Following long negotiations, the European Parliament achieved that development cooperation will be programmed jointly by the European External Action Service (EEAS) and the Commission, but the responsibility for the EU’s development policy remains with Commissioner for Development Andris Piebalgs. Hence, this supranational “community” method ensures that decisions can be taken more transparently and democratically than in an intergovernmental system. As Piebalgs puts it, “development rightly finds its place at the head and heart of EU external action worldwide”.

Important prerequisites for the EEAS

During the current transition period, it is still too soon to judge whether the full implications of the new framework will enable external relations, development and foreign policies to complement each other, or whether the new system will create more tensions. In order for the EEAS to develop its full potential and deliver real added value, it needs to facilitate coordination among donors. “Unsatisfactory coordination between different actions and policies means that the EU loses potential leverage internationally, both politically and economically”, declared the Commission in a communication to the European Council. A recent Commission study revealed that between €3 billion – 6 billion (or 10% of the total EU budget) dedicated to development aid is wasted each year.

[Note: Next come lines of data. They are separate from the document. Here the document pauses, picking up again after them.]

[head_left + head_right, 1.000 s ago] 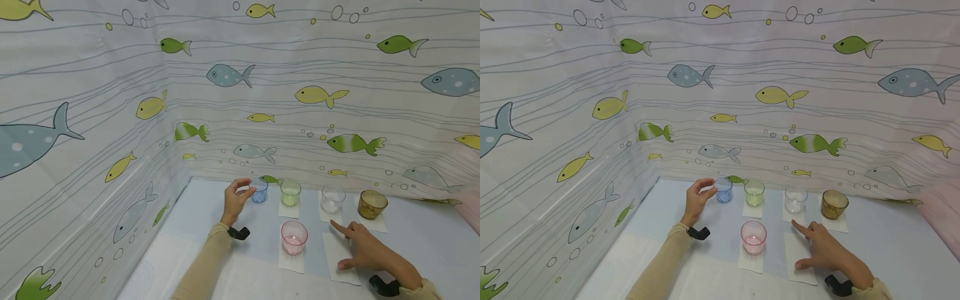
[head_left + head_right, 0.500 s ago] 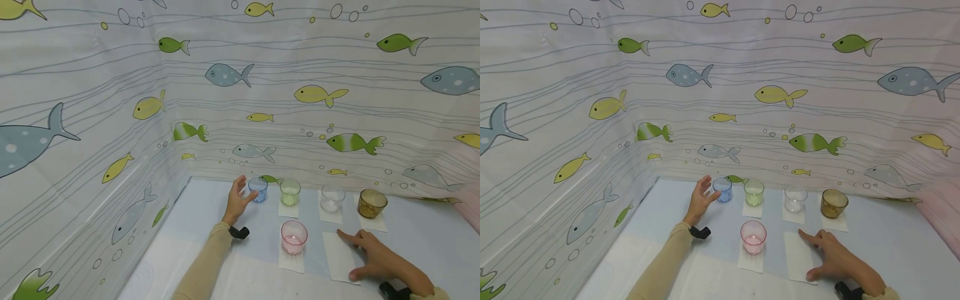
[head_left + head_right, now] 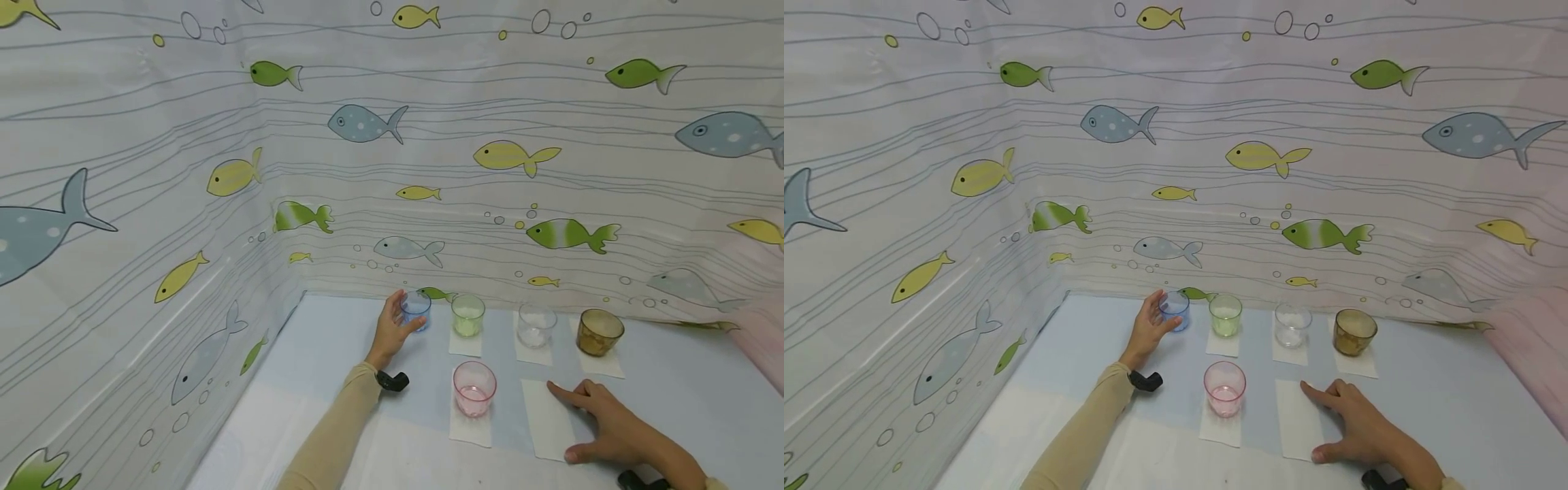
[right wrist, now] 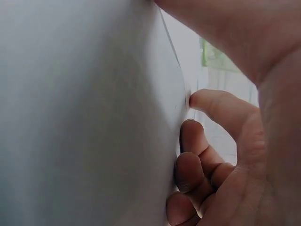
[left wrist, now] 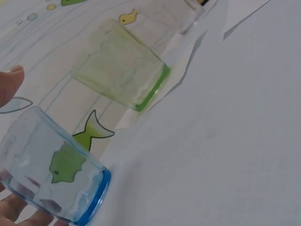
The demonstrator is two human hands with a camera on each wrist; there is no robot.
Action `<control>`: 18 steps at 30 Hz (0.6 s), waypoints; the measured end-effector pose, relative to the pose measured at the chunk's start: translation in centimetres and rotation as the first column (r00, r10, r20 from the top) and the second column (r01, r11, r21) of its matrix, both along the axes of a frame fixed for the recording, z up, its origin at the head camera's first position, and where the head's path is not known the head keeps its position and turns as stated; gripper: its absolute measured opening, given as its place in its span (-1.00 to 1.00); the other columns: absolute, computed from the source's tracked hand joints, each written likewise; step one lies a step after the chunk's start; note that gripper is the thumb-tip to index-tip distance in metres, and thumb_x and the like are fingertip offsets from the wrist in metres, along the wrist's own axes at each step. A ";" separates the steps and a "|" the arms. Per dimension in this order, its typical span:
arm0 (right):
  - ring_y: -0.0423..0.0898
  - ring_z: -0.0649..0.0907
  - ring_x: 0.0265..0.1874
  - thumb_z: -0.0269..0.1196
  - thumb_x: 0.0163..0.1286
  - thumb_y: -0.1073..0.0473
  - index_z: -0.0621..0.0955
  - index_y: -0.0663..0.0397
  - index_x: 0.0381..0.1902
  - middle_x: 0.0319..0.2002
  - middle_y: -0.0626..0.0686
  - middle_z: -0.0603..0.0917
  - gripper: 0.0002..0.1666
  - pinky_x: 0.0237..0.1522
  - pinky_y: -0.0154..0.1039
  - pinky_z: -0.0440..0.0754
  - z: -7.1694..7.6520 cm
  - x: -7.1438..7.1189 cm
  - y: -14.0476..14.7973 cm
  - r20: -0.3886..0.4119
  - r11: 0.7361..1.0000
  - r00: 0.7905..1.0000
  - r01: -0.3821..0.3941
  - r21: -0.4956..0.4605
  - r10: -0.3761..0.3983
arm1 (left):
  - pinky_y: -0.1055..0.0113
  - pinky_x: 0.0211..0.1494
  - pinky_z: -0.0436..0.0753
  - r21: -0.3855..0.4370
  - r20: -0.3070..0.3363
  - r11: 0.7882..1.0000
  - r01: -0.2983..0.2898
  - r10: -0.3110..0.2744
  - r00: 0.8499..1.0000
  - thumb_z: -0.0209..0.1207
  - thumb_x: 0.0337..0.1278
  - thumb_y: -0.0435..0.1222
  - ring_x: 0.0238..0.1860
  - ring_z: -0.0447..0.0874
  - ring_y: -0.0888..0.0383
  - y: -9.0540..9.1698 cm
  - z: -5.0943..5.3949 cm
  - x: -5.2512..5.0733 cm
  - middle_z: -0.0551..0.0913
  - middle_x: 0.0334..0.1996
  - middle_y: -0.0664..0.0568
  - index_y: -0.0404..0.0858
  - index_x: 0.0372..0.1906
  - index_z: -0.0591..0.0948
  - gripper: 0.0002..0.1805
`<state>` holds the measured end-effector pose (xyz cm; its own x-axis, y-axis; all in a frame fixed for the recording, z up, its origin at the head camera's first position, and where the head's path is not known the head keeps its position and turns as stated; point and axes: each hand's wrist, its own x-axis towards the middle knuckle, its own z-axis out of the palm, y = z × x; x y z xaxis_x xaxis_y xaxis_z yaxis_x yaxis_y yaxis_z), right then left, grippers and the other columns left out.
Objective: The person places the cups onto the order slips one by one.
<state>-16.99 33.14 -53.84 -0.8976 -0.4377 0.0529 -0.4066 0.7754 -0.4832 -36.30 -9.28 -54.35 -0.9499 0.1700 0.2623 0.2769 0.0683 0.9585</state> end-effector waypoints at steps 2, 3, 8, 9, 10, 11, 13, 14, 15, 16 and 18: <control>-0.37 0.28 -0.15 0.61 -0.01 -0.39 0.40 -0.09 0.61 -0.14 -0.11 0.40 0.28 -0.23 -0.37 0.35 -0.1 -0.1 0.0 -0.009 1.000 1.000 -0.003 -0.006 0.003 | -0.16 0.72 0.18 0.000 0.001 1.000 -0.002 0.002 1.000 0.53 0.19 -0.20 0.69 0.10 -0.23 0.1 0.0 -0.1 0.24 0.65 -0.25 -0.29 0.66 0.16 0.06; -0.37 0.28 -0.16 0.62 -0.01 -0.38 0.40 -0.09 0.61 -0.14 -0.11 0.39 0.29 -0.23 -0.37 0.34 -0.1 -0.1 -0.1 -0.011 1.000 1.000 -0.003 -0.012 0.002 | -0.14 0.72 0.17 0.000 0.005 1.000 -0.005 0.005 1.000 0.53 0.19 -0.21 0.70 0.09 -0.21 0.2 0.1 -0.1 0.24 0.65 -0.23 -0.28 0.66 0.16 0.06; -0.37 0.26 -0.17 0.63 -0.03 -0.38 0.42 -0.08 0.60 -0.16 -0.12 0.38 0.29 -0.23 -0.38 0.31 -0.1 -0.3 -0.1 -0.015 1.000 1.000 0.005 -0.025 -0.005 | -0.13 0.72 0.16 -0.010 0.016 0.999 -0.032 0.033 0.999 0.52 0.20 -0.22 0.69 0.10 -0.23 0.7 0.2 -0.2 0.25 0.64 -0.24 -0.27 0.65 0.19 0.02; -0.37 0.26 -0.17 0.63 -0.03 -0.37 0.42 -0.07 0.60 -0.16 -0.11 0.38 0.29 -0.24 -0.38 0.30 -0.1 -0.3 -0.1 -0.011 1.000 1.000 0.007 -0.028 -0.007 | -0.11 0.73 0.16 -0.011 0.024 0.999 -0.039 0.039 0.999 0.52 0.20 -0.22 0.69 0.11 -0.21 0.7 0.2 -0.3 0.26 0.64 -0.23 -0.26 0.65 0.20 0.02; -0.37 0.26 -0.18 0.63 -0.02 -0.37 0.42 -0.07 0.60 -0.16 -0.11 0.38 0.28 -0.24 -0.38 0.30 -0.1 -0.3 -0.1 -0.006 1.000 1.000 0.009 -0.028 -0.009 | -0.08 0.73 0.16 -0.007 0.030 0.999 -0.041 0.041 0.999 0.52 0.20 -0.22 0.69 0.11 -0.21 0.8 0.1 -0.3 0.26 0.64 -0.24 -0.26 0.64 0.20 0.01; -0.37 0.26 -0.18 0.63 -0.01 -0.36 0.41 -0.08 0.60 -0.16 -0.11 0.38 0.28 -0.24 -0.38 0.30 -0.1 -0.3 -0.1 0.002 1.000 1.000 0.011 -0.028 -0.011 | -0.06 0.74 0.15 -0.004 0.036 0.999 -0.043 0.043 0.998 0.52 0.20 -0.23 0.69 0.11 -0.20 0.8 0.0 -0.4 0.27 0.64 -0.24 -0.27 0.64 0.20 0.01; -0.37 0.25 -0.18 0.63 0.00 -0.36 0.41 -0.07 0.60 -0.17 -0.11 0.37 0.27 -0.24 -0.38 0.29 -0.2 -0.3 -0.1 0.015 0.999 1.000 0.014 -0.029 -0.013 | -0.05 0.74 0.13 0.010 0.038 0.999 -0.042 0.042 0.998 0.52 0.20 -0.26 0.69 0.12 -0.20 0.9 -0.3 -0.5 0.29 0.62 -0.27 -0.29 0.64 0.21 0.00; -0.37 0.26 -0.18 0.64 0.00 -0.35 0.42 -0.07 0.60 -0.17 -0.11 0.37 0.27 -0.24 -0.38 0.29 -0.2 -0.3 -0.1 0.017 0.999 1.000 0.014 -0.031 -0.014 | -0.04 0.74 0.12 0.016 0.037 0.999 -0.039 0.039 0.999 0.52 0.20 -0.27 0.68 0.13 -0.20 1.0 -0.4 -0.6 0.30 0.61 -0.28 -0.30 0.63 0.21 0.00; -0.37 0.26 -0.18 0.64 0.00 -0.35 0.42 -0.07 0.60 -0.17 -0.11 0.37 0.26 -0.25 -0.38 0.29 -0.2 -0.3 -0.1 0.018 0.999 1.000 0.015 -0.030 -0.015 | -0.04 0.75 0.12 0.023 0.034 0.999 -0.036 0.036 0.999 0.52 0.19 -0.29 0.68 0.15 -0.19 1.0 -0.6 -0.7 0.31 0.60 -0.29 -0.31 0.63 0.21 0.00; -0.37 0.26 -0.18 0.64 0.00 -0.35 0.42 -0.08 0.60 -0.17 -0.11 0.37 0.26 -0.25 -0.38 0.29 -0.2 -0.3 -0.1 0.022 0.999 1.000 0.018 -0.029 -0.017 | -0.04 0.75 0.12 0.031 0.032 0.999 -0.032 0.031 0.999 0.52 0.19 -0.29 0.67 0.17 -0.20 1.0 -0.7 -0.7 0.33 0.60 -0.29 -0.32 0.63 0.21 0.00; -0.36 0.25 -0.18 0.63 0.00 -0.36 0.41 -0.10 0.61 -0.16 -0.11 0.37 0.27 -0.25 -0.38 0.28 -0.2 -0.3 -0.2 0.027 0.999 0.999 0.019 -0.028 -0.019 | -0.06 0.74 0.16 0.042 0.024 0.999 -0.034 0.033 0.999 0.52 0.19 -0.30 0.64 0.23 -0.22 1.0 -0.9 -0.8 0.37 0.57 -0.30 -0.32 0.62 0.23 -0.01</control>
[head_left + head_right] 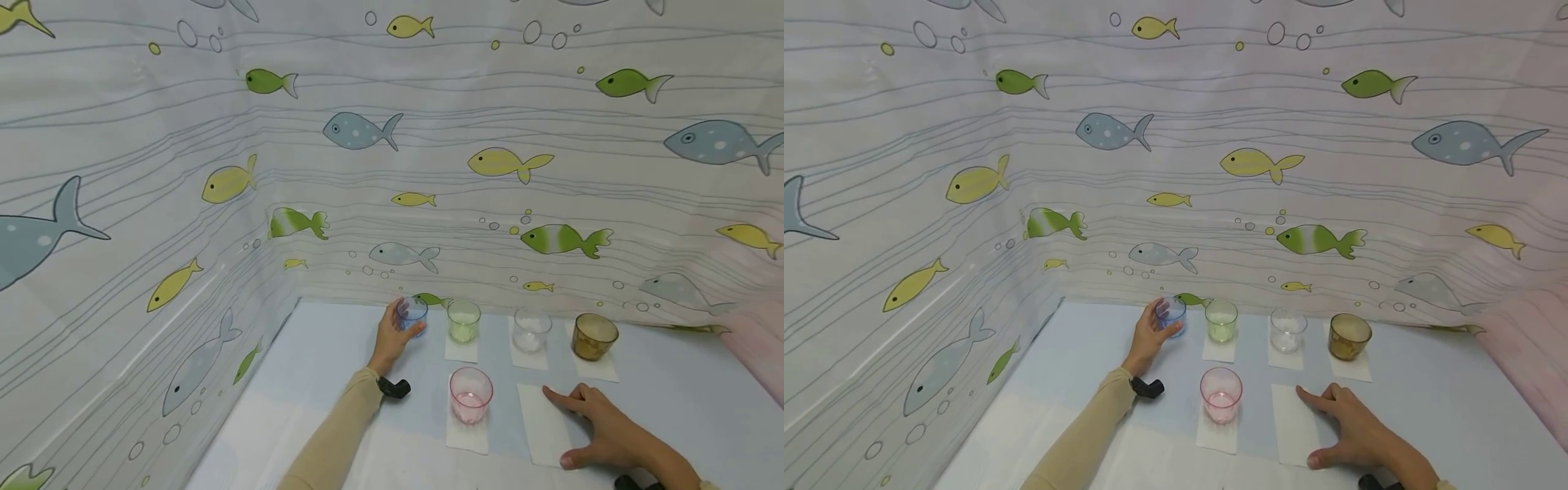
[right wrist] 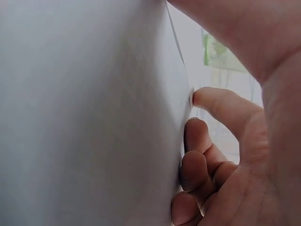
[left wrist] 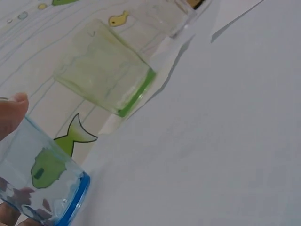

Furthermore, the EEAS will need to play a major role in managing policy linkages between development objectives and European economic and security interests, once priorities and core objectives have been determined by the member states. This process will be monitored by the Commission who will ensure that ODA instruments are used appropriately and transparently.

These are all medium-term or long-term processes, and judgments of success or failure cannot be made at this point. It is certain, however, that the new framework offers an exciting chance for the EU to move towards enhancing policy coherence for development and external relations.